Au niveau national, les Américains doivent être prêts à voir l'administration révoquer les fonctionnaires qui ne défendent pas son ordre du jour, ou ne pas tenir compte des ordonnances judiciaires qui entravent son action. En fait, nous avons déjà assisté aux premiers signes de cela lorsque des plaintes se sont élevées, lorsque des agents d'immigration de New York ont ignoré une requête d'urgence d'un juge fédéral sur l'interdiction de voyager de Trump.

Les perspectives commerciales sont tout aussi navrantes. Tôt ou tard, la politique étrangère déstabilisatrice de Trump va conduire à une agitation économique mondiale, à de l'incertitude et à des investissements réduits, sous réserve de guerres commerciales à grande échelle. Et au niveau national, son affaiblissement de l'état de droit va réduire à néant les avantages économiques potentiels des réductions d'impôts et de la déréglementation.

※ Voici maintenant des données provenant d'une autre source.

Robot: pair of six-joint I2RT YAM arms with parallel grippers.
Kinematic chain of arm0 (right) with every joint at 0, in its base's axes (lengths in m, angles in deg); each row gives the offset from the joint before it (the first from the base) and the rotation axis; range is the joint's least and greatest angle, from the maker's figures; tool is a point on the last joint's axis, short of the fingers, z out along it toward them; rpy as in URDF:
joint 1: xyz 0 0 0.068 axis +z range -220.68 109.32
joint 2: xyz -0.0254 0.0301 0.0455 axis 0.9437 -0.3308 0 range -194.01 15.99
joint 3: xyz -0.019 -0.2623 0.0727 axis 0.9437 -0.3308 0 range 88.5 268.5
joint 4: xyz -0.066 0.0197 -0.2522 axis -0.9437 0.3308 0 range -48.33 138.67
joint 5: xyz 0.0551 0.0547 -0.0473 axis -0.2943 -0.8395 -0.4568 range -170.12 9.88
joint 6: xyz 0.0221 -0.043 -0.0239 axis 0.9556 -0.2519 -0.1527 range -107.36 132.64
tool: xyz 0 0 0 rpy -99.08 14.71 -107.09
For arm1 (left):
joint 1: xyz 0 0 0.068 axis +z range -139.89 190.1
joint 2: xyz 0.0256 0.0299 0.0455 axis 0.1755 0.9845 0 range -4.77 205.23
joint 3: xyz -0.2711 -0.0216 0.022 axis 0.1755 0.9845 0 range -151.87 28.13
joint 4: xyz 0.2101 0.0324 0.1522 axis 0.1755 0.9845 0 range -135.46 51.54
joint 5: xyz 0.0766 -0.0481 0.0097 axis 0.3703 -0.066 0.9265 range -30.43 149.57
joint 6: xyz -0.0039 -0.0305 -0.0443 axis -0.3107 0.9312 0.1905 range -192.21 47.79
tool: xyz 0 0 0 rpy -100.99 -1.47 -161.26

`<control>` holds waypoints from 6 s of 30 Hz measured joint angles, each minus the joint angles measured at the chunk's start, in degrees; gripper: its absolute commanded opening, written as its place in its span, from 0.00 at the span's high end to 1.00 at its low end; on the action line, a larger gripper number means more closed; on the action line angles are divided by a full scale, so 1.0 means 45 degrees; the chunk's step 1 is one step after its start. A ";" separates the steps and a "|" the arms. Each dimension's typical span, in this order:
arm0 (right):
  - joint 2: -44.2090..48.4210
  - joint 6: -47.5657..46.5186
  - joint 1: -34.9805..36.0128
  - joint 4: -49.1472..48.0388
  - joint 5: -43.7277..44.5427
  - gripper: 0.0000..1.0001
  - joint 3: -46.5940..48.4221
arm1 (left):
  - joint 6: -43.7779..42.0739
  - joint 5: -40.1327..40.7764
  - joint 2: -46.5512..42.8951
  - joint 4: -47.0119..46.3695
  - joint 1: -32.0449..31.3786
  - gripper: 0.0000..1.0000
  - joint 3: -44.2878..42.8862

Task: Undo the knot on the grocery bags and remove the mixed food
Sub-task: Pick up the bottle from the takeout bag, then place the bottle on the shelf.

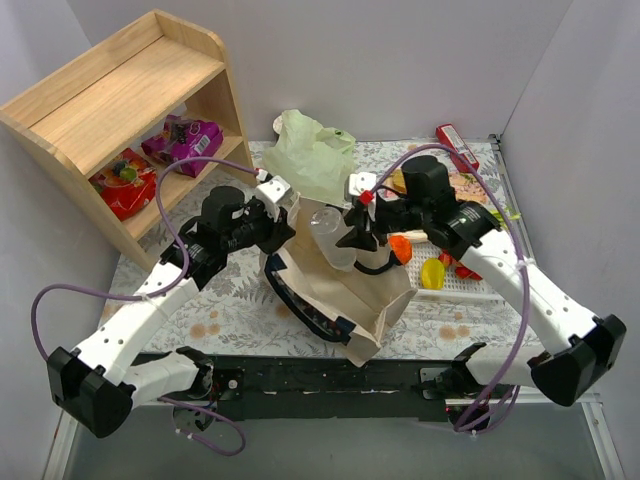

La mise en œuvre de ce projet est sans aucun doute une stratégie dangereuse pour Trump. En polarisant à ce point l'opinion publique américaine, lui et les Républicains pourraient subir une défaite aux élections de mi-mandat de 2018 ou aux élections présidentielles de 2020. Il pourrait même s'exposer au risque d'impeachment.

Il y a deux manières d'expliquer les raisons pour lesquelles Trump prend ces risques. La première est que la division a fonctionné pour lui jusqu'à présent : elle lui a valu de remporter la nomination républicaine et la présidence. Les politiciens ont tendance à être fidèles à ce qui fonctionne - jusqu'à cela ne fonctionne plus.

La seconde explication est que Bannon mène le jeu politique et est davantage intéressé par la construction d'un « mouvement populiste permanent » que par la réélection de Trump. Si Bannon veut transformer le paysage politique américain, une défaite ou un impeachment de Trump pourrait faire de ce dernier un martyr idéal pour son mouvement.

Cela n'est pas de bon augure pour Trump : mais selon ce scénario, le destin de Trump risque de ne pas inquiéter beaucoup Bannon, qui a jeté son dévolu sur la réalisation d'objectifs qui vont grandement transformer l'Amérique et le monde, par rapport à ce qu'il était quand lui et son patron supposé sont entrés en fonction.